Live: Lil B Absorbs The Audience, Talks Axl Rose And Trayvon Martin At New Museum
Lil B
Jesse Untract-Oakner Lil B at the New Museum.
The New Museum
Thursday, April 12
Better than: Quietly contemplating a painting.
1. In the small downstairs theater of the New Museum, a projector's light beams onto Lil B, building his shadow. A camera drifts with him from behind, following him in a light trails. It brings the otherwise undecorated space into a soft, bluish focus, B floating coolly through it. There's little distance between B and the crowd, just a small disparity in the altitude of the stage. He sweeps his hands over the front row as if to pull them closer. As with his lecture at NYU, he empowers the audience, but this time in a different, more physical way. In the prolonged coda of the show, as arrhythmic keyboard washes spread thinly from the lone PA, he tells the crowd, "Just close your eyes and trust everybody in the building. We all good."

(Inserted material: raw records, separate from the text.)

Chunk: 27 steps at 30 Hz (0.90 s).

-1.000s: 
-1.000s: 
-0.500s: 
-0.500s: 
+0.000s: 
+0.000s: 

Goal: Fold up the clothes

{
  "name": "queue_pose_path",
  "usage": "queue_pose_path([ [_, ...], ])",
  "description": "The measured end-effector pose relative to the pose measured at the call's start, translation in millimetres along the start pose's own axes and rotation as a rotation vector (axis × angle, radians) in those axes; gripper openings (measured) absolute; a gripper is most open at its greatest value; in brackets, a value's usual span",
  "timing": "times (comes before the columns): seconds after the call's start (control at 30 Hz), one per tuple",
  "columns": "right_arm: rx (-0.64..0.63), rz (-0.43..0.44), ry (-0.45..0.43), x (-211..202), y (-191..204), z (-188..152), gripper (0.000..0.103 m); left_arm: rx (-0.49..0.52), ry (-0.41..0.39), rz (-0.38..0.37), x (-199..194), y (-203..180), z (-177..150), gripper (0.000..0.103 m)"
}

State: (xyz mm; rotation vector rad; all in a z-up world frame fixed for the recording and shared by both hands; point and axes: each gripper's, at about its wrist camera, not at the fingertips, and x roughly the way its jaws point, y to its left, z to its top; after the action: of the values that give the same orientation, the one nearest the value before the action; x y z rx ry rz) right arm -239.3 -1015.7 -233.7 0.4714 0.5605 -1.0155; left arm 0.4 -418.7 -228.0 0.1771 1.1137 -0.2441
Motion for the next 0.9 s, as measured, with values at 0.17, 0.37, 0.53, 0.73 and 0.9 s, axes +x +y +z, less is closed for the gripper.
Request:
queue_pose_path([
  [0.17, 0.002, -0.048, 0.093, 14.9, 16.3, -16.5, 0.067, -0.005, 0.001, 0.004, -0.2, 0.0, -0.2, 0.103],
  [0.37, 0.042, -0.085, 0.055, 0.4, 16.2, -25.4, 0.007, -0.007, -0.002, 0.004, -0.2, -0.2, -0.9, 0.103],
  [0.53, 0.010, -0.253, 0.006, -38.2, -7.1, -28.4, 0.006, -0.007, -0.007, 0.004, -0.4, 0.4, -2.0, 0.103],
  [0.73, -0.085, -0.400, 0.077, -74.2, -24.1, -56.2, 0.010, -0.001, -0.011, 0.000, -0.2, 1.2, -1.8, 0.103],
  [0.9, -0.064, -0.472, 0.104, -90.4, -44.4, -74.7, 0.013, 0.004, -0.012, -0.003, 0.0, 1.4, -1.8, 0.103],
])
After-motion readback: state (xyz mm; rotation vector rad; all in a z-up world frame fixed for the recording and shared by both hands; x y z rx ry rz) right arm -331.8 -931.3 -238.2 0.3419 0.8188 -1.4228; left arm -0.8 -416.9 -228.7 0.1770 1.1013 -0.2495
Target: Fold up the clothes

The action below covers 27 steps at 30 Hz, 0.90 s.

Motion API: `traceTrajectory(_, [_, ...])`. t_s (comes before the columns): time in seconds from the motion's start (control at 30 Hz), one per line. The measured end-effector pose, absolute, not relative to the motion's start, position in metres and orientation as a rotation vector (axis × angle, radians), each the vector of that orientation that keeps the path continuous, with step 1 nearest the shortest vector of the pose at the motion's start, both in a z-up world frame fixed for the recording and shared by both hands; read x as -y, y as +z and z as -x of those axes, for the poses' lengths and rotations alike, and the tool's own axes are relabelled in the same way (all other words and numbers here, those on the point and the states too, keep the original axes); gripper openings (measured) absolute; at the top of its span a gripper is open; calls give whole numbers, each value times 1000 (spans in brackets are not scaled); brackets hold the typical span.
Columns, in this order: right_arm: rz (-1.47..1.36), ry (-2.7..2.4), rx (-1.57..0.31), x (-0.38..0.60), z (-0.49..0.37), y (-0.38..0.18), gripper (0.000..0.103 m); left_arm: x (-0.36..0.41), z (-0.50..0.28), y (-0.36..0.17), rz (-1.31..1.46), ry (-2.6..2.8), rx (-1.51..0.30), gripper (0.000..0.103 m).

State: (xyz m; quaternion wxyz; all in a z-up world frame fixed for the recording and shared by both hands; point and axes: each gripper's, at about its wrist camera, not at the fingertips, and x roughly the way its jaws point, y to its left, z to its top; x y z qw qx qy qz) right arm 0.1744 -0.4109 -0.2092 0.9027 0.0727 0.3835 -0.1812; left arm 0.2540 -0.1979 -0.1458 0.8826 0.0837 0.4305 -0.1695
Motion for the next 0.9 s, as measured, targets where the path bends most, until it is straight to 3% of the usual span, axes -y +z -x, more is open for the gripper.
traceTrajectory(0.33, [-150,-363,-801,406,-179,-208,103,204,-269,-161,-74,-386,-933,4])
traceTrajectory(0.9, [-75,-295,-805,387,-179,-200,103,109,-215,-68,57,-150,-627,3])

2. He lapses between songs into "based" freestyles, which are sort of relaxed, unpressured word streams. "I keep my head down/ I'm walking hopeless/ Every day I keep my mind open/ Third eye open/ I'm dope/ I don't believe in Illuminati/ I don't believe in nothing/ I believe in people."
3. He announces two different upcoming releases: A single from his cat Keke, and a new "classical" album from The BasedGod, who produced the album Rain in England in dense, untethered synths structured around the refrain of "Three Blind Mice." Lil B will not rap over The BasedGod's album. He speaks briefly about California Boy, his upcoming rock album, in a monologue otherwise about Axl Rose. "Why didn't he want to be included in the Hall of Fame?" B asks. "I rock with Axl, man. I'm an old-school Guns N' Roses fan."